Given information →
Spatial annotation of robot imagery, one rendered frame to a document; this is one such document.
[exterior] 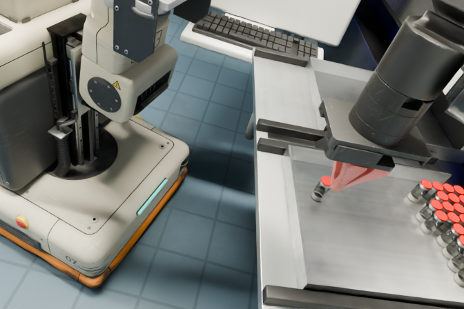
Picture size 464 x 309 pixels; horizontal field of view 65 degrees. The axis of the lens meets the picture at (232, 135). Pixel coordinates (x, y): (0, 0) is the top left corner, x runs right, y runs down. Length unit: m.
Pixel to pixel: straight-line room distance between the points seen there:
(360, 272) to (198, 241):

Problem statement → Which of the lines above include the string "Pixel"? Pick them out and copy them.

Exercise answer →
Picture size 464 x 309 pixels; horizontal field of view 65 degrees. The axis of the lens meets the picture at (232, 135). Pixel coordinates (x, y): (0, 0) is the top left corner, x runs right, y runs down. Length unit: m.
Pixel to pixel: straight-line room distance between the points seen there:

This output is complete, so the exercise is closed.